16:45 it took you way to long to come to that point 😅
"splinters arent that bad" mfs after being hit by a 2000km/s wooden projectile
The Ships used to have up to 32 pounders on a Ship of the line back then
Kinda surprised you didnt reference Trollope and how in 1 broadside he erased the entire upper deck of a french vessel resulting in its immediate surrender both because the french capt saw a 64lb ball and assumed he was fighting a SoL and because everyone gundeck and above was wounded/dead from splinters caused by the double shot carronade salvo and thus we have HMS Trincomalee
Wood splinters would be much worse than metal. Because it would more often be multiple huge pieces, metal shards would be small, and fewer. Metal doesn't fragment easily. A shell can go right through a metal hull and leave a huge hole with little or no fragmented shards coming off. The shell itself may explode and that shrapnel would cause injuries. But metal splinters from the ship would be a minor concern compared to wooden ships where it would be a major source of injuries.

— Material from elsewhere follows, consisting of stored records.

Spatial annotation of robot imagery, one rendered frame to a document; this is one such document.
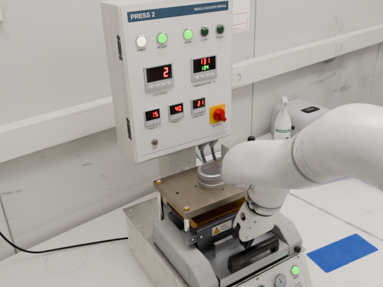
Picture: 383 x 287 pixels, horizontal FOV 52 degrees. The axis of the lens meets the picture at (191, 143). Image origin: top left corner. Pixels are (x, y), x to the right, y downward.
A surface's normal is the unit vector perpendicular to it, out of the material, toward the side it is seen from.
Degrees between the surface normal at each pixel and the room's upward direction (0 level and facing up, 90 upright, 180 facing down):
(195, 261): 0
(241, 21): 90
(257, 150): 47
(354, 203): 0
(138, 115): 90
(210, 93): 90
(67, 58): 90
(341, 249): 0
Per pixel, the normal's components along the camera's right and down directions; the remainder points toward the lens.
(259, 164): -0.62, -0.22
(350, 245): -0.04, -0.90
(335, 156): -0.74, 0.47
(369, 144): -0.57, 0.13
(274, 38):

I don’t often leave YouTube comments but my mind is genuinely blown. What an interesting educational video. Thank you.
I just don’t accept the “Splinter” theories, while conceding there would have been some splinters, I don’t accept their commonly held prolific spread in naval warfare. I base this on observing the effect of gunfire on wood, both green unseasoned and seasoned timber. True, many of the shots I’ve observed would have far greater velocity than those of muzzle loading cannon, but some were ricochets and were as slow or slower than cannon fire.
The other portion of splinter injuries had a lot to do with the type and condition of the wood. And of course what section of structure is hit. Harder woods are more prone to sharper splinters. Some strikes would produce a cloud of "shavings" with little particle mass. Others produced splinters as big as javelins. There are few comparisons that can be made between the energy on a 6-pound ball compared to an 18 or heavier. The ship surgeons of the age of sail warfare, were the ones who wrote up the reports that come down to us. Splinter injuries were a real and difficult to treat problem. No "debunker" can prove otherwise without a 100% accurate replication of the weapon and the ship structure.

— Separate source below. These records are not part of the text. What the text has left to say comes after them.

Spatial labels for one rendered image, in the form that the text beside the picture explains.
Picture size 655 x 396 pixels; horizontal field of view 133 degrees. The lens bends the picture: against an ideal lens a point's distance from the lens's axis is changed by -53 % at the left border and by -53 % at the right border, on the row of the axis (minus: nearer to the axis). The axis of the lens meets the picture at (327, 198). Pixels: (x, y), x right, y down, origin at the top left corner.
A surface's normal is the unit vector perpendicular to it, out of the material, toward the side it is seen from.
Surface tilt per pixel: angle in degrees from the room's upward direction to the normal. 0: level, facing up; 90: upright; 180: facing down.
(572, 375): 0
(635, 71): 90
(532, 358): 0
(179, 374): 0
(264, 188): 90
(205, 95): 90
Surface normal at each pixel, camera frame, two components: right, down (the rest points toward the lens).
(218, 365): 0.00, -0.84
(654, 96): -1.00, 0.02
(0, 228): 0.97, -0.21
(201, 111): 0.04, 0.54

Dad's friend passed away from a flying chunk of bark to the throat from an improperly felled tree splitting and kicking back big splinters…it went straight through….don't knock nature….
One’s proximity to the ball’s explosive damage is key. Smaller splinters will lose energy closer than the big ones but all fairly close.
Even though the link I'm putting isn't about splinters and shows a bowling ball rather than a cannon ball, it's interesting (and terrifying) to see the damage done if a cannon ball were to hit a person.
https://www.youtube.com/watch?v=ycjblUbiflA
This kicks ass Thank you from America.
My brother almost died from a single splinter in his hand that he got while working. That night, he woke up from pain in his arm, and he noticed his veins were black up to his elbow. He went to the hospital to find out he had a blood infection. The doctor said that if he didn't wake up from the pain, he would've died. The infection was that fast! I think most of the deaths by splinters in the age of sailing was caused by the infections it caused. Metal splinters don't seem to infect as much.
Myth Busters are proven frauds
? What i dont understand is this. Why should i trust a randomcommenter doubting the claims of a verry real sailor aboard a verry real big wooden ship with lots of verry real verry big guns? I think the people aboard those ships would probably know what they are talking about considering the amount of info out there BESIDES one random tv shows experiment.
See too Bastogne, etc etc
The muzzle flash/jet of flame is less when actually firing a projectile compared to just firing a blank charge… so Master and Commander is accurate even in that regard
i remember watching that MythBusters episode on TV back in the day and being very disappointed by that particular test
tldr; Splinters = wooden shrapnel. The rest is as you'd expect.
Shiver me timbers!
The MythBusters test is liberal logic and liberal science in action. Don't expect it to work, don't expect it to make sense. It's perfectly sensible to the liberal, of course.